### Task details
Among the records below, find the line that has "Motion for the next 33"; from there, give the lines again exactly, and stop after the line that has "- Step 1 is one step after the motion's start".

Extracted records
*** Begin section ***

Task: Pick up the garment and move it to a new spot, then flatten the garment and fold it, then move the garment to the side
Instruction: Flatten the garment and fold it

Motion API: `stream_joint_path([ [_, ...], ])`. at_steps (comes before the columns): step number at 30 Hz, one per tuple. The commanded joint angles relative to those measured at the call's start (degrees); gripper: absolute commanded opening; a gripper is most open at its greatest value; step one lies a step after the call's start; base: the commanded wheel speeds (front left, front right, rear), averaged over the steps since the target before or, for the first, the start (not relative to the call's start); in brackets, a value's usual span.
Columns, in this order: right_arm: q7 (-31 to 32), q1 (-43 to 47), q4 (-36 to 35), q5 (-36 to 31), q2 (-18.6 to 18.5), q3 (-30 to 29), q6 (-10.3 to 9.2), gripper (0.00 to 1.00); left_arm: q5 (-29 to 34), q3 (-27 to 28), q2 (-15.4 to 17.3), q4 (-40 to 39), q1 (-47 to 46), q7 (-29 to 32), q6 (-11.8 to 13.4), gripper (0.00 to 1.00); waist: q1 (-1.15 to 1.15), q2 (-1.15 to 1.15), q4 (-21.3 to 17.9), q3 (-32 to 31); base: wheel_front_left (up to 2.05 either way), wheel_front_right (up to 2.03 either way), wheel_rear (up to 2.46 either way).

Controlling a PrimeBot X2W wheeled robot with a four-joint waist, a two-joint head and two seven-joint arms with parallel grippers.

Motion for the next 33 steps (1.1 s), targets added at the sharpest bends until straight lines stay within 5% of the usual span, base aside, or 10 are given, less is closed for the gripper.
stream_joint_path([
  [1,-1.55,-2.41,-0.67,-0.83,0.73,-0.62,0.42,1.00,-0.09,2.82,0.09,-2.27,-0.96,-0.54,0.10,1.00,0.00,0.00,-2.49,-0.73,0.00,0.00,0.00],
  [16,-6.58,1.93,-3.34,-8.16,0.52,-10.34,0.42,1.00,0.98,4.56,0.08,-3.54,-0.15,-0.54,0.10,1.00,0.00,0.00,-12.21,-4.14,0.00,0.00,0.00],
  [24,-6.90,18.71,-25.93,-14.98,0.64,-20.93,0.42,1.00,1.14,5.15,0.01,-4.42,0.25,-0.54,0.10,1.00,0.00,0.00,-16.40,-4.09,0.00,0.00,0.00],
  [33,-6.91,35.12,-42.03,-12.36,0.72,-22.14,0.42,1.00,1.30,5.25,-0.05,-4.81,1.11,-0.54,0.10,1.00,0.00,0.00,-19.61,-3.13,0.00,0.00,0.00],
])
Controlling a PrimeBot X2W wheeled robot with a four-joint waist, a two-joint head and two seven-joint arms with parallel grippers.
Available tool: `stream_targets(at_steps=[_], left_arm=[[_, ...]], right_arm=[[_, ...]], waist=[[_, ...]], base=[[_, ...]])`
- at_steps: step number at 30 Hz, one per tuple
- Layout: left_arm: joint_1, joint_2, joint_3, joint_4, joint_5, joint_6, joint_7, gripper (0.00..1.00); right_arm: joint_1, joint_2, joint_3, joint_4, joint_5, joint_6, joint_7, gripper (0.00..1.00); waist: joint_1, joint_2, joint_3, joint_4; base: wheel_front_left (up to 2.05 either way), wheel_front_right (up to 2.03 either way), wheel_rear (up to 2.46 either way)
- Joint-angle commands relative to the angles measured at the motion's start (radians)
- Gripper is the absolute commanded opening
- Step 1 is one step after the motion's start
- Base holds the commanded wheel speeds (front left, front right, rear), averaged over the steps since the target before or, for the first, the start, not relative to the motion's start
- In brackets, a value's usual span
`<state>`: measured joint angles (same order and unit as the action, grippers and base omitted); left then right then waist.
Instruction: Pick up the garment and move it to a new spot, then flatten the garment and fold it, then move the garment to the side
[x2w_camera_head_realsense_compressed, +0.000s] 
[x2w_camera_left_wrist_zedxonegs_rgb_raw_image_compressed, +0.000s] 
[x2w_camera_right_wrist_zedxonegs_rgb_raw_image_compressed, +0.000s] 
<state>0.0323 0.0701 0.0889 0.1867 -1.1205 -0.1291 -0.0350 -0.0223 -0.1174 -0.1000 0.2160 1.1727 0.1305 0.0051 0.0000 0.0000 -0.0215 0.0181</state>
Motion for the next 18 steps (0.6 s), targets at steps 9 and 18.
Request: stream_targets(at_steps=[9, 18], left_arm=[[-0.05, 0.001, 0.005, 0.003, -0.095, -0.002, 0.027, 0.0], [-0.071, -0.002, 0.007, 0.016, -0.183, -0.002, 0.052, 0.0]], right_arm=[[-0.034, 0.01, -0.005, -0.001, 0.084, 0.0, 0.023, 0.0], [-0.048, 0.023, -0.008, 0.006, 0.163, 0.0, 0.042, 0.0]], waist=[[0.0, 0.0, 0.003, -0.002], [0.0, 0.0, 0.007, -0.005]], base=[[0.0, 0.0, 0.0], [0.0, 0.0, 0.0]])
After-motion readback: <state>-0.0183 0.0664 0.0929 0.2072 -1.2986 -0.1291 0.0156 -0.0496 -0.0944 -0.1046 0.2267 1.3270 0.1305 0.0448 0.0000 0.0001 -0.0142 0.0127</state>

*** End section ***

### Written answer
Motion for the next 33 steps (1.1 s), targets added at the sharpest bends until straight lines stay within 5% of the usual span, base aside, or 10 are given, less is closed for the gripper.
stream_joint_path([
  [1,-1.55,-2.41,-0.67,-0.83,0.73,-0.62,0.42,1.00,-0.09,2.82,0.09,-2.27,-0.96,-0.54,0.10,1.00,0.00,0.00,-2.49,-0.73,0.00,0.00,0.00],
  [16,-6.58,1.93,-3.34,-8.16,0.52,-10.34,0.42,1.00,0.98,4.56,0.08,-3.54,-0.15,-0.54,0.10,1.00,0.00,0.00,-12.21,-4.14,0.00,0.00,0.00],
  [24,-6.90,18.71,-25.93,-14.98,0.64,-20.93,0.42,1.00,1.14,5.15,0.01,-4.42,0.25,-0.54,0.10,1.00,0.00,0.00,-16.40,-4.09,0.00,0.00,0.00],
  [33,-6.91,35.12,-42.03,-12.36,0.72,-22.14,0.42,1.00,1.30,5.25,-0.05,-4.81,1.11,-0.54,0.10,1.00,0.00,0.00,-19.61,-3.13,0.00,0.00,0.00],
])
Controlling a PrimeBot X2W wheeled robot with a four-joint waist, a two-joint head and two seven-joint arms with parallel grippers.
Available tool: `stream_targets(at_steps=[_], left_arm=[[_, ...]], right_arm=[[_, ...]], waist=[[_, ...]], base=[[_, ...]])`
- at_steps: step number at 30 Hz, one per tuple
- Layout: left_arm: joint_1, joint_2, joint_3, joint_4, joint_5, joint_6, joint_7, gripper (0.00..1.00); right_arm: joint_1, joint_2, joint_3, joint_4, joint_5, joint_6, joint_7, gripper (0.00..1.00); waist: joint_1, joint_2, joint_3, joint_4; base: wheel_front_left (up to 2.05 either way), wheel_front_right (up to 2.03 either way), wheel_rear (up to 2.46 either way)
- Joint-angle commands relative to the angles measured at the motion's start (radians)
- Gripper is the absolute commanded opening
- Step 1 is one step after the motion's start

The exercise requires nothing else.